THE PROBLEM = From the first line of the data below, copy each line up to the one containing "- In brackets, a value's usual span", and include that line too.

------ DATASET EXTRACT ------

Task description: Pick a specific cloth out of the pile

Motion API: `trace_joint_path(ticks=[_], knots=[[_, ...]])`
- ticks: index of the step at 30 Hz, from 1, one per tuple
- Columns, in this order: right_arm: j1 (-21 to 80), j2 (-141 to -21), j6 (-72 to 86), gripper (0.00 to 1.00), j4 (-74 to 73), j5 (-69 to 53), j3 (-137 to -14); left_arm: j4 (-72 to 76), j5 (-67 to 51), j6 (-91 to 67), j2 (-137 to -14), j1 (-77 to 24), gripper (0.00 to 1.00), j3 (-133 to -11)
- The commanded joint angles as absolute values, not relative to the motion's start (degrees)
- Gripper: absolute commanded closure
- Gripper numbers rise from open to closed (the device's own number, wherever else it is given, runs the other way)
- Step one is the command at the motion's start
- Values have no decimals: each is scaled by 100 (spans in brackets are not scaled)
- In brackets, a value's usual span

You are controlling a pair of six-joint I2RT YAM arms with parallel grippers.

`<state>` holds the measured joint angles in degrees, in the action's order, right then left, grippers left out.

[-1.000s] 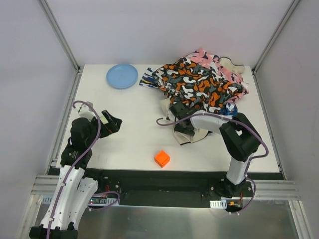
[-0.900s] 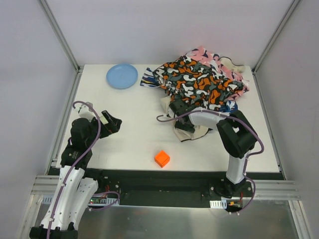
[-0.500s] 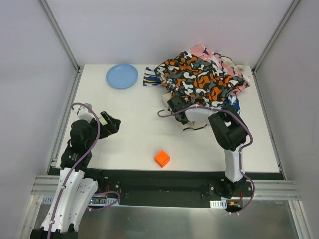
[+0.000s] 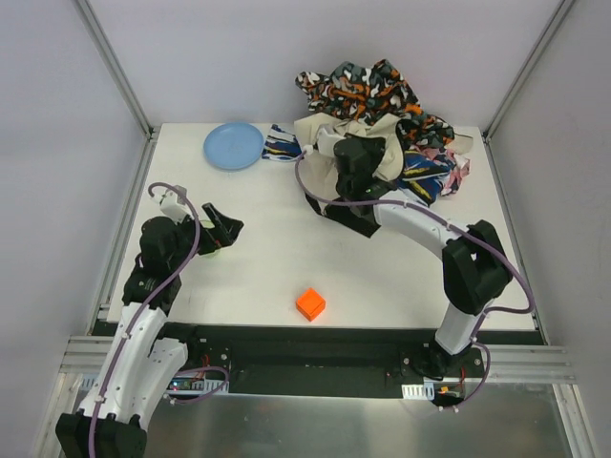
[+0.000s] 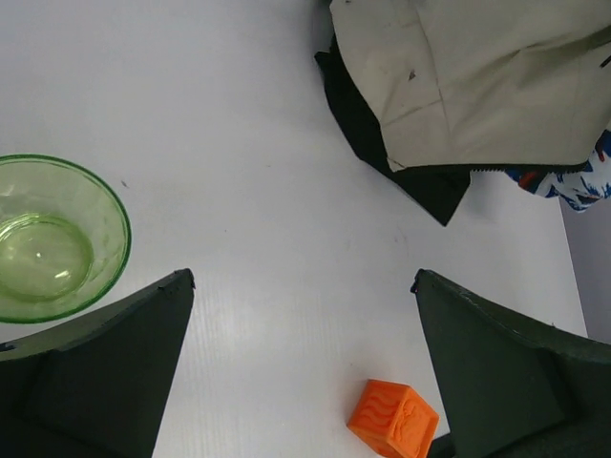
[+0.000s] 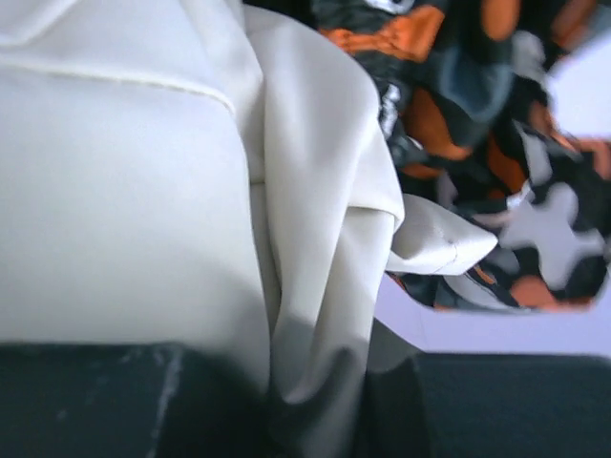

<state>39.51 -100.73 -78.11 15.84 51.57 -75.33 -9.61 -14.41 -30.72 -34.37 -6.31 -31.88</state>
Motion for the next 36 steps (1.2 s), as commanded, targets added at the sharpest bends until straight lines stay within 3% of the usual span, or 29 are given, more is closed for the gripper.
trace_joint_path(ticks=[1, 7, 11, 17, 23, 34, 36], knots=[[3508, -9659, -8009, 99, 2937, 5248, -8647, 278, -2223, -3278, -3989, -615, 1, -3155], [2665, -10098, -5719, 99, 788, 4545, -9876, 1282, -2304, -3323, -5271, -1167, 1, -3453], [1673, -10572, -3074, 99, -1499, 2783, -10923, 1292, -1916, -2962, -6562, -1985, 1, -4296], [433, -11898, -532, 99, -2688, 813, -11689, 1178, -2058, -3172, -8943, -2276, 1, -5912], [-220, -12893, 562, 99, -2629, -448, -11471, 343, -1740, -3558, -11115, -2584, 1, -8197], [-281, -12261, 1265, 99, -642, -633, -9441, 194, -1801, -4140, -13138, -2882, 1, -10132], [-299, -12191, 1344, 99, -615, -580, -9247, 167, -2046, -4122, -13481, -2944, 13, -10554]])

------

FINISHED EXERCISE =
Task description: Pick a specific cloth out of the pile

Motion API: `trace_joint_path(ticks=[_], knots=[[_, ...]])`
- ticks: index of the step at 30 Hz, from 1, one per tuple
- Columns, in this order: right_arm: j1 (-21 to 80), j2 (-141 to -21), j6 (-72 to 86), gripper (0.00 to 1.00), j4 (-74 to 73), j5 (-69 to 53), j3 (-137 to -14); left_arm: j4 (-72 to 76), j5 (-67 to 51), j6 (-91 to 67), j2 (-137 to -14), j1 (-77 to 24), gripper (0.00 to 1.00), j3 (-133 to -11)
- The commanded joint angles as absolute values, not relative to the motion's start (degrees)
- Gripper: absolute commanded closure
- Gripper numbers rise from open to closed (the device's own number, wherever else it is given, runs the other way)
- Step one is the command at the motion's start
- Values have no decimals: each is scaled by 100 (spans in brackets are not scaled)
- In brackets, a value's usual span

This output requires no further additions.